The functions written above will take the generated state space trajectories and visualize them. Because the state space may be densely filled, we will skip every 8th, 16th or 32th time point to sparsify our vectors. We also don’t want to plot these in one solid color, therefore we are coding the color as a periodic function (np.sin(1.6 * y_plot + 0.4 * x_plot)) based on the x and y coordinates of the figure axis. The multipliers for the coordinates are arbitrary and happen to generate nice smooth color maps, to your liking.

N = 4
D = 32
s = 0.22
seed=174658140

tmax = 100000
discard = 1000

nn = NeuralAttractor(N, D, s, seed=seed)

# Generate trajectory
x1, x2 = nn.generate_trajectory(tmax, discard)

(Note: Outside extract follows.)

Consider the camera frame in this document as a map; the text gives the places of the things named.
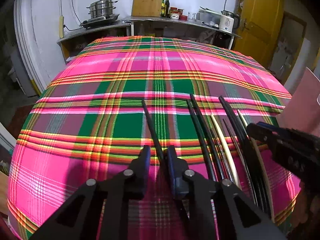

plot_attractor_trajectory(
    x1, x2,
    output_path='trajectory.png',
)

After defining the NN and iteration parameters, we can generate the state space trajectories. If we spend enough time poking around with parameters, we will find something cool (I promise!). If manual parameter grid search labor is not exactly our thing, we could add a function that checks what proportion of the state space is covered over time. If after t = 100,000 iterations (except the initial 1,000 “warm up” time steps) we only touched a narrow range of values of the state space, we are likely stuck in a point. Once we found an attractor that is not so shy to take up more state space, we can plot it using default plotting params:

Figure 2. Limit cycle attractor.

One of the stable types of attractors is the limit cycle attractor (parameters: N = 4, D = 32, s = 0.22, seed = 174658140). It looks like a single, closed loop trajectory in phase space. The orbit follows a regular, periodic path over time series. I will not include the code for Lyapunov exponent calculation here to focus on the visual aspect of the generated attractors more, but one can find it under this link, if interested. The Lyapunov exponent for this attractor (λ=−3.65) is negative, indicating stability: mathematically, this exponent will lead to the state of the system decaying, or converging, to this basin of attraction over time.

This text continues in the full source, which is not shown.